__YOUR TASK__:
Out of the data below, copy every line with the string "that".

__GIVEN INFORMATION__:
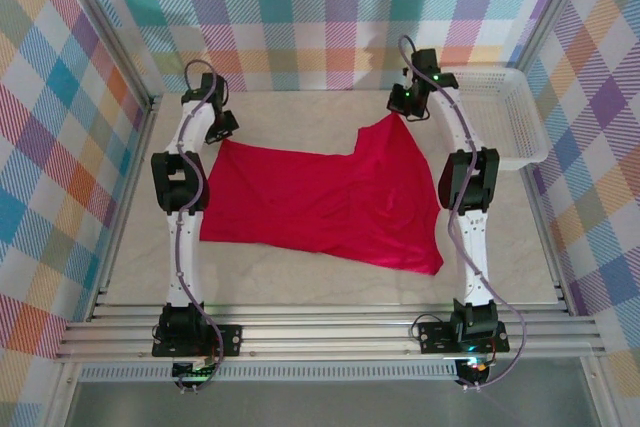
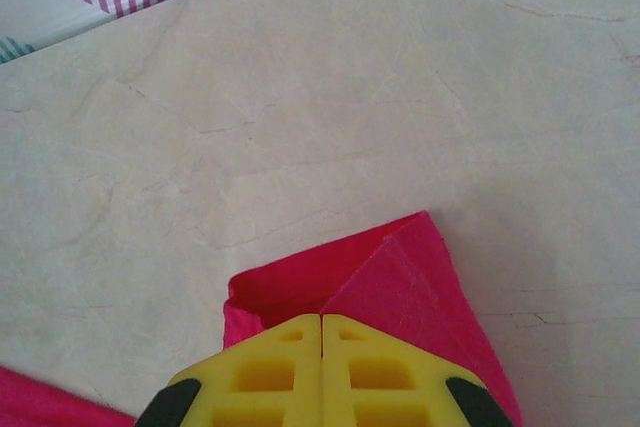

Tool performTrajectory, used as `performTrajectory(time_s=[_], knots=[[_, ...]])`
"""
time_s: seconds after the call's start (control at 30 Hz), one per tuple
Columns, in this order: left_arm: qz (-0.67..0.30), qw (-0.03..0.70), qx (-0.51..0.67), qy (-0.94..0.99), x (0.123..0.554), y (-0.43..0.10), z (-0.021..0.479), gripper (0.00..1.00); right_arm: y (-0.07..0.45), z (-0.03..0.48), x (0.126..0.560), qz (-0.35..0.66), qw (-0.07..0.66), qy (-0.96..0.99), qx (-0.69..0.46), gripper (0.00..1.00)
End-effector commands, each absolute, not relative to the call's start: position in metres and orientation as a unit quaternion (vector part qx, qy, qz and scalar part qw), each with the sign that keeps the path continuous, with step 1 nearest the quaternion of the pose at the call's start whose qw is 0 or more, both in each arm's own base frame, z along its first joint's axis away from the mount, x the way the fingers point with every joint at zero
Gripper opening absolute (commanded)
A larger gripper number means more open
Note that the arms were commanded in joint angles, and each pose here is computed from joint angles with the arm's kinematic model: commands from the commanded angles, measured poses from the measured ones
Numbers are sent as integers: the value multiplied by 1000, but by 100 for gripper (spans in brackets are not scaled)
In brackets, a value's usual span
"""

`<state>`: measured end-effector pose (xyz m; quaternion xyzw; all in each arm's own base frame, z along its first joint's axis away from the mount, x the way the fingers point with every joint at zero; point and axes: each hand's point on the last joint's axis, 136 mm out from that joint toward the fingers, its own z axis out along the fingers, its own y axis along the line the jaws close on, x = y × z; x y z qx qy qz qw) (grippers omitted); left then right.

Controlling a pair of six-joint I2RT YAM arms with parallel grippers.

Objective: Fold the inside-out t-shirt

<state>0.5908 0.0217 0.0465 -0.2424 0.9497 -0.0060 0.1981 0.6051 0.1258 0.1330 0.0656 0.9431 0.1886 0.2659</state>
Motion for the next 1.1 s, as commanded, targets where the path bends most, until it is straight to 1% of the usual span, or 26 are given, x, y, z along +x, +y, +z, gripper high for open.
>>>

__YOUR RESPONSE__:
End-effector commands, each absolute, not relative to the call's start: position in metres and orientation as a unit quaternion (vector part qx, qy, qz and scalar part qw), each with the sign that keeps the path continuous, with step 1 nearest the quaternion of the pose at the call's start whose qw is 0 or more, both in each arm's own base frame, z along its first joint's axis away from the mount, x the way the fingers point with every joint at zero
Note that the arms were commanded in joint angles, and each pose here is computed from joint angles with the arm's kinematic model: commands from the commanded angles, measured poses from the measured ones
`<state>`: measured end-effector pose (xyz m; quaternion xyzw; all in each arm's own base frame, z along its first joint's axis away from the mount, x the way the fingers point with every joint at zero; point and axes: each hand's point on the last joint's axis, 136 mm out from that joint toward the fingers, its own z axis out along the fingers, its own y axis along the line the jaws close on, x = y × z; x y z qx qy qz qw) (grippers omitted); left then right.

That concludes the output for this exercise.